Parallel jobs are ones that run over more than one node, and pass messages between the processes on the nodes using openmpi.
SLURM requires a number of standard configuration settings such as queue and number of slots.
#SBATCH --mail-type=END,FAIL #Mail events (NONE, BEGIN, END, FAIL, ALL)
#SBATCH --mail-user=<username>@uea.ac.uk& # Where to send mail
#SBATCH -p compute #Submit to compute queue
#SBATCH -t 36:00:00 #Set time limit to 36 hours
#SBATCH --ntasks=96 #Set number of slots required
#SBATCH --job-name=parallel_job #Set job name
#SBATCH -o parallel-test-%j.out # Output to MatJob-(job_number).out
#SBATCH -e parallel-test-%j.err& # Error to MatJob-(job_number).err
#set up environment
module add mpi/openmpi/4.0.2/gcc/eth gcc/9.2.0
#run the application
echo Hosts are
srun -l hostname
If you need to run a parallel test interactively you will need to specify the number of slots you need.

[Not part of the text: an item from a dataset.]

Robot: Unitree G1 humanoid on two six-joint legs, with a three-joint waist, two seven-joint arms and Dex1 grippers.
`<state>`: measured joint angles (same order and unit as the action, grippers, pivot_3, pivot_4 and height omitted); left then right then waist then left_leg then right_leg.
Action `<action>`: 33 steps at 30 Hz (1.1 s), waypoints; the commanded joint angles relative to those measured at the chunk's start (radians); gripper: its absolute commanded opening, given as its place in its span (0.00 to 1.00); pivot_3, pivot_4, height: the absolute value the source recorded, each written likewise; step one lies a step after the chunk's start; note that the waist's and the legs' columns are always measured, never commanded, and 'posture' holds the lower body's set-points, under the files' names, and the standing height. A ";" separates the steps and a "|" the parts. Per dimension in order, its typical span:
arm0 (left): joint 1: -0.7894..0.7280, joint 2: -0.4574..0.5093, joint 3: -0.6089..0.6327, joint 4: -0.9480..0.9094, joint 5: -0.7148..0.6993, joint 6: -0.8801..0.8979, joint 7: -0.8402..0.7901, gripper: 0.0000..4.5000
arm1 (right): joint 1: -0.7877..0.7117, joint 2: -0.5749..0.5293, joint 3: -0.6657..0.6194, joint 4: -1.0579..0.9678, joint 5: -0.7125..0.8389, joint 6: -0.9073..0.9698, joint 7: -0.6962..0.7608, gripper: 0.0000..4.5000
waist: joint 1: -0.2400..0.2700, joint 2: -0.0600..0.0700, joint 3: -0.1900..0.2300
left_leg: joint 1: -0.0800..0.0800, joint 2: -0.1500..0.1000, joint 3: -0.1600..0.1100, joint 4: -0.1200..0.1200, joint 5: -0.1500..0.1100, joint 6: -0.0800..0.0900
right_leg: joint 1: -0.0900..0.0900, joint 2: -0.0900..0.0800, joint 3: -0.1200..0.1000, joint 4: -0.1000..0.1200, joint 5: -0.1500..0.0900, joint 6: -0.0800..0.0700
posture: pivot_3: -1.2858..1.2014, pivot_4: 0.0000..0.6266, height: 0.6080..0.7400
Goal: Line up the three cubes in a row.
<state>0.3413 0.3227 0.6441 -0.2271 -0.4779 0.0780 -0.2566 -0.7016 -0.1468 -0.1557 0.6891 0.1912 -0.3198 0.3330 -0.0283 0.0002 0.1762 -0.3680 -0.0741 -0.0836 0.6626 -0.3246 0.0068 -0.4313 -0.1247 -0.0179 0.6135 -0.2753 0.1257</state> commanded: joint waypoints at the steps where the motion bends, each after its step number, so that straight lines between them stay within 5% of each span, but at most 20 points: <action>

srun -n4 -p compute -J interactive --time=36:00:00 --mem=30G --pty bash
then on the node run the mpi command
No IB queue
On hpc.uea.ac.uk we have special ib nodes with fast interconnect to run parallel jobs, which are served by the ib queues.
On ada.uea.ac.uk we have chosen to test running mpi jobs over the 10G ethernet connection (which is 10 times faster than that on standard compute nodes on hpc.uea.ac.uk). This means parallel jobs will run on the same compute queue on ADA.
We intend to migrate over the newer ib nodes from hpc.uea.ac.uk to provide an ib resource in the next stage of development of ADA.